Me parece recordar que un punto de las exigencias, pedía que el nuevo técnico de Costa Rica, tuviera basta experiencia como entrenador de selecciones nacionales. ¿Cuáles ha dirigido el argentino?
Otro detalle curioso con el “pelilargo”, pero este corrió a cargo de algunos colegas, fue cuando escribieron que Ricardo Gareca se les había adelantado a otros candidatos a ser el técnico de la Tricolor, porque llegó de primero a Costa Rica.
Para varios periodistas deportivos, se escoge como técnico al que llega de primero en avión y no por cualidades, credenciales o méritos. ¡Bueno!

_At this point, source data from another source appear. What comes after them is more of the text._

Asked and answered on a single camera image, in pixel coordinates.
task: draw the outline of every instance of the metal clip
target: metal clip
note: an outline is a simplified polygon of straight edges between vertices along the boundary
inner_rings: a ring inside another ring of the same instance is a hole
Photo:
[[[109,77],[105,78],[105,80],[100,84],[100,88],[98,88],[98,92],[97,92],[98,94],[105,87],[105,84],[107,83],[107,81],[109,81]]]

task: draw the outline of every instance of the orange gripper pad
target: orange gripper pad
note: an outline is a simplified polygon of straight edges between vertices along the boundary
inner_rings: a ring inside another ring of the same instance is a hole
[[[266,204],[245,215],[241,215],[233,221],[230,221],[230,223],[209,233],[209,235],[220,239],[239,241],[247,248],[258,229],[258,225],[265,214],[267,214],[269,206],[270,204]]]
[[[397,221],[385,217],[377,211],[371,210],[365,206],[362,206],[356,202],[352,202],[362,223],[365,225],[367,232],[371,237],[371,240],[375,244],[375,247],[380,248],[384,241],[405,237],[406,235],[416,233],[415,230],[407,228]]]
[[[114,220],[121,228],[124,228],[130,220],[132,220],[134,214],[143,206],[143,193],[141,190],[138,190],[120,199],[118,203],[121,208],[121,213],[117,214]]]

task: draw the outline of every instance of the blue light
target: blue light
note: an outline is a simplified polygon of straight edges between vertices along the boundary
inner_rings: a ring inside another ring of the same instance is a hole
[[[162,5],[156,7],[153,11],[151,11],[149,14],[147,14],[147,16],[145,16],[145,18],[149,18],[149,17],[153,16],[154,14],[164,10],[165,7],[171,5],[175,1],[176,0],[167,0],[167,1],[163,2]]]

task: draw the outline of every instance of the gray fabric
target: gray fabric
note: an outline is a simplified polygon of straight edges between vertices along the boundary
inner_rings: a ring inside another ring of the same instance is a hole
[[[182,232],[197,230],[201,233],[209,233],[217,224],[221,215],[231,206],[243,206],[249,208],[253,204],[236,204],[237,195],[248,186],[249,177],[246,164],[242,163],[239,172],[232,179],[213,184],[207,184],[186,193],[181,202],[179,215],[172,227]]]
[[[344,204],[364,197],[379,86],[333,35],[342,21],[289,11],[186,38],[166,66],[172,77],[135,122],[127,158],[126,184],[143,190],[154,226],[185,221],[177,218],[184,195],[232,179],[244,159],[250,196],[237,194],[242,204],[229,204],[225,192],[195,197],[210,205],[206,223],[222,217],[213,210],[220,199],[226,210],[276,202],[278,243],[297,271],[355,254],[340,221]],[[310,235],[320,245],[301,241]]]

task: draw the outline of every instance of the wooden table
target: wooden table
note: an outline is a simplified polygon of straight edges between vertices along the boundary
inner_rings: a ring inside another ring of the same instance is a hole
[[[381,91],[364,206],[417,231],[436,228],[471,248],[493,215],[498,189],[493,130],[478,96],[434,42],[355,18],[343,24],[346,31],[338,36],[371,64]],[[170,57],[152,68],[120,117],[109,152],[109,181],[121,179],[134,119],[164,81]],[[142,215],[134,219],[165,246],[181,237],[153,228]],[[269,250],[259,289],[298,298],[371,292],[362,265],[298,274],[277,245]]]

Lo cierto es que don Ricardo vino, vio y se fue como rayo fugaz y apenas tuvo tiempo de comer una buena pasta en el temático restaurante italiano del Proyecto Gol, “Primo Tempo”, donde la chef, doña Anna Formisano prepara unos platos de película —ya probé unos fetuccinis con camarones espectaculares invitado por don Cristian Williams—, y la verdad que nada le costaba a Gareca retrasar su regreso a Argentina por 48 horas, acercarse al estadio Ricardo Saprissa y empezar a olernos, sí, a olernos y mirar desde un palco la pasión y el sentimiento de los ticos por el fútbol.
La presencia de Gareca en el clásico hubiera despertado la atención de la prensa y la curiosidad de los aficionados, que sin duda lo hubieran aplaudido con respeto y cariño, detalles todos positivos al inicio de una nueva relación, si es que esta arranca. A don Ricardo, le faltó asesoría y tacto, a menos que esté pensando en otras rutas.